It can be clearly seen from the figures that the SSOTS method developed in this work is effective to catch the local microscopic behavior of the porous materials. In particular, the detailed information of the radiation effect on the surfaces of the cavities can be captured accurately by the developed two-scale model.

This paper discusses the SSOTS analysis and computation for the heat conduction problem with radiation boundary condition in porous materials. The second-order two-scale analysis formulae for the heat transfer problem are derived in detail. Furthermore, the correctness of this two-scale model and the effectiveness of the SSOTS method proposed in this paper are verified by comparing with FE methods with fine meshes. During the process of the numerical verification, it is well shown that the SSOTS method is accurate to numerically solve the heat conduction equation with radiation boundary condition.
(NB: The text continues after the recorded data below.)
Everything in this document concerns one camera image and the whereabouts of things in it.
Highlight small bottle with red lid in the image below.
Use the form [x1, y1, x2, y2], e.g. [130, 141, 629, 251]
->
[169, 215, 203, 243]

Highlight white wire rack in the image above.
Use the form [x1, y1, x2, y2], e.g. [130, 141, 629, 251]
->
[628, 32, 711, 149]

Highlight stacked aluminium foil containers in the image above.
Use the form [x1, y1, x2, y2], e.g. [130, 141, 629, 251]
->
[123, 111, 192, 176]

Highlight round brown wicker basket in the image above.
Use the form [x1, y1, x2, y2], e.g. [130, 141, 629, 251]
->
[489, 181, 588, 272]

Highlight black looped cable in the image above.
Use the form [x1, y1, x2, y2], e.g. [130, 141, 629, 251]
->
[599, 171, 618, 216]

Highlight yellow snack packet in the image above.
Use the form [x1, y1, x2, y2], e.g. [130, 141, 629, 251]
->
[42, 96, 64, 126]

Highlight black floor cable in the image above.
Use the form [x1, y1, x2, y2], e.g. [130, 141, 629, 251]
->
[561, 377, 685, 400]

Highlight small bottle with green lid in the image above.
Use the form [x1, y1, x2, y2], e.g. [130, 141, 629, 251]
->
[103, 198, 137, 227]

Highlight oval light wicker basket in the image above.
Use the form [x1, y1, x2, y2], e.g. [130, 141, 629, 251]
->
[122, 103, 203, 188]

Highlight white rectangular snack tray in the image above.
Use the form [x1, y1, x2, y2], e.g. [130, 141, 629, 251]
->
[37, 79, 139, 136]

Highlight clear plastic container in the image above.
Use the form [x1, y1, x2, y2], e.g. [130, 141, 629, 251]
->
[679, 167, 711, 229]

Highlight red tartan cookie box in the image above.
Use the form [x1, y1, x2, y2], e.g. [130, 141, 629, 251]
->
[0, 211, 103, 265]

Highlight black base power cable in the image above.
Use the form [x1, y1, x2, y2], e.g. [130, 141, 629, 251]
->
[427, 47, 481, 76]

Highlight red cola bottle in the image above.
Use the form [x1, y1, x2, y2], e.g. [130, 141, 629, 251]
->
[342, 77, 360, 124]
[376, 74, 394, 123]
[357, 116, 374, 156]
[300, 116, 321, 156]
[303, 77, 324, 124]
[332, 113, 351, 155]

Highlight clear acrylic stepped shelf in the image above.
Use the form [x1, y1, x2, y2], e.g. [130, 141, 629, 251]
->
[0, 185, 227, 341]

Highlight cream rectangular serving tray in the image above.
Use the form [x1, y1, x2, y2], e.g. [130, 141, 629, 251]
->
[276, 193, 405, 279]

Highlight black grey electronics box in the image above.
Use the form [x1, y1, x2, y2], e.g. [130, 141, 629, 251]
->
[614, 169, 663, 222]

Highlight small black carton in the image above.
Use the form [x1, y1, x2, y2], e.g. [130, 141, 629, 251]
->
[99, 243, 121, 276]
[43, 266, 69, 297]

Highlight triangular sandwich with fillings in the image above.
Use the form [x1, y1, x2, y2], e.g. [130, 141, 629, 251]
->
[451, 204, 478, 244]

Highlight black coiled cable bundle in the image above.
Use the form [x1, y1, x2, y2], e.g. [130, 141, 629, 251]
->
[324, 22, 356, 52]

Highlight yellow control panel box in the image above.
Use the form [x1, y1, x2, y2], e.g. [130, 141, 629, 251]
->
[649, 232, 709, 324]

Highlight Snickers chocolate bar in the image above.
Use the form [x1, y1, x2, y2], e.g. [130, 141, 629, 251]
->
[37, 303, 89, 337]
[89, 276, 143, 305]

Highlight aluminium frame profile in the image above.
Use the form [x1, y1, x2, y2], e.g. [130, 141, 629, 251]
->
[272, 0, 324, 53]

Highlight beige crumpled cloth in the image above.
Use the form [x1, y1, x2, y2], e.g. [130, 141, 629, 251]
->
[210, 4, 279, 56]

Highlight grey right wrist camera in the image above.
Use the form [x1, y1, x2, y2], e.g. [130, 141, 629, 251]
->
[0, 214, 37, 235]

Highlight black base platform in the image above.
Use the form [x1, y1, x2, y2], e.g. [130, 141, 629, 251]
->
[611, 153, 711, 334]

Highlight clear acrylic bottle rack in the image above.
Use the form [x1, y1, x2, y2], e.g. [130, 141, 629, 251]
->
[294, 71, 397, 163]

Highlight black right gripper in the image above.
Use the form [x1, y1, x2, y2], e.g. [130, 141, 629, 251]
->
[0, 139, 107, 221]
The macroscopic thermal performance for the porous structures with varying probability distribution models, including volume fraction, orientation, and location distributions of pores, is displayed. By comparing the obtained results with empirical formulas in the references, the proposed statistical two-scale model is validated. Further, in order to study the influence of the volume fractions and the radiation effect of pores on the macroscopic properties of porous materials, different microstructure models of these materials are chosen for a comparison. Numerical results clearly show that the microscopic structure has a significant impact on the macroscopic thermal properties. Especially, these properties vary with the probability model of random distributions of pores. Therefore, the SSOTS method and computation developed in this study can be used to predict the macroscopic thermal properties of the heat transfer problem and effectively catch the local behaviors caused by the microstructure inside the materials.